As part of our month dedicated to honoring those who stand out in shaping communities across the Western Slope, a Mesa County police officer is being recognized for his involvement in law enforcement.
"I've been at sheriff's office for 13 years. It keeps me busy, keeps me out of trouble for most part."
When Sergeant Jeff Byrne began his career at the Mesa County Sheriff's Office, he could not have pictured a more promising journey.
"Growing up, I always wanted to be in law enforcement. I always wanted to be a police officer."
That dream became reality in 1999 and he has not wasted one minute of the opportunity. "It's very rewarding and nice to get up in the morning knowing you're doing a job you love."
In a staff of dozens of people excelling at their jobs, Byrne stands out.
"We have a lot of 'Jacks of All Trades' here and that's what Jeff does," Sheriff Stan Hilkey said. He's a work horse and we wish we had more like him."
Starting off in the jail, Sgt. Byrne transferred to patrol before working his way up the ladder.
In 2006, he was recognized with the sheriff's office's highest honor: a Merit Medal given to deputies who risk their lives to save others.
In September of 2005, Byrne responded to a 911 call of a man down inside a garage. He was apparently attempting suicide by filling the room with natural gas fumes. Within seconds of assessing the situation and realizing the danger, Byrne sacrificed his own personal safety to rescue the man.
After being taken to the hospital, we're told the man was able to recover.
As a result, Byrne was also awarded for saving dozens of others in the vicinity of the house. According to reports, it was determined that the natural gas content in the air at this home was measured at 20%. If ignited, it would have produced a large explosion. A lighter was found within arm's reach of the man lying in the garage.
Today, Sgt. Byrne enjoys expanded responsibilities while blazing a trail of success. "I'm currently assigned to the Traffic Unit, School Resource Officer program, Community Policing, and I am also on the SWAT team."
He also teaches the citizens police academy and is helping train others in the sheriff's office on a new computer program.

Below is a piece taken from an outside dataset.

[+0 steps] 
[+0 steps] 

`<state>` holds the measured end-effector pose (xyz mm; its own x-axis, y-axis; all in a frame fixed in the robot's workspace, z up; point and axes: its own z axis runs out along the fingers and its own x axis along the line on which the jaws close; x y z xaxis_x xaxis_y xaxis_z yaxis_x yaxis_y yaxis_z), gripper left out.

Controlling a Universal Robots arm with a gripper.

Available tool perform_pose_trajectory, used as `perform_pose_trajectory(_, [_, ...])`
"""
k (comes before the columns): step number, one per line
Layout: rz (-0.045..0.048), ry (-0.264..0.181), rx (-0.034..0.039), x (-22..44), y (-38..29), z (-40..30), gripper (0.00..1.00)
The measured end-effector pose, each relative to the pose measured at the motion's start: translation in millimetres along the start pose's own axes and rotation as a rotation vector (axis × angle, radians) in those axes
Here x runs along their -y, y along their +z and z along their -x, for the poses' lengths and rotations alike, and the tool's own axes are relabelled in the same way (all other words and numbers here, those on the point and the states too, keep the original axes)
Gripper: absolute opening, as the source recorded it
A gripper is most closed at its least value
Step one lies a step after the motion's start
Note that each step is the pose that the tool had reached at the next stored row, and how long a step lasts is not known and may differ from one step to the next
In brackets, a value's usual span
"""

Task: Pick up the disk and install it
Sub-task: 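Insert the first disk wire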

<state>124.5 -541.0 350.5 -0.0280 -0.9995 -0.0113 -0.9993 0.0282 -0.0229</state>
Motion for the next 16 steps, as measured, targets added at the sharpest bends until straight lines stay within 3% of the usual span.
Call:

"These kinds of people that we have here continue to give and give and give," Sheriff Hilkey said. "They put the badge and the job above themselves and as a sheriff, you can't ask for anything more than that."
That is just one of the reasons why Byrne is now being honored as a Red Cross Hero.
Tom Arthur, part of the county's Citizens on Patrol team, has watched Sgt. Byrne excel at the office and knows his dedication does not stop there.
"Tom and I have developed a really good working relationship over the year," Byrne described. "But really, we've developed a good friendship."
The pair has worked closely on the clock and off it at various community events representing the sheriff's office. Both are heavily involved in the annual Relay for Life and Toys for Tots drives.
"He is one of our biggest assets," Byrne said of Arthur. "He's definitely probably my right hand man when it comes to the volunteer group."
But ask Byrne if he should be honored and you will probably hear something like this.
"One of the most telling things that Jeff is deserving of an award like this is that he doesn't want it," Sheriff Hilkey commented. "And that's just his style. He sees what he does as what he's paid by the community to do."
Through budget cuts and recent staff reductions, Byrne has carried a positive attitude understanding that teamwork is more important now than ever.
"Everybody took on a lot more than they had," he explained. "The workload increases, but you find a way to work through and get the job done."
And like any hero, Byrne does not consider himself special even though what he does makes so much of a difference. "It's an honor to be recognized knowing the top caliber people we have here at the sheriff's office," he said. "Sometimes I can't believe I get paid to do this job.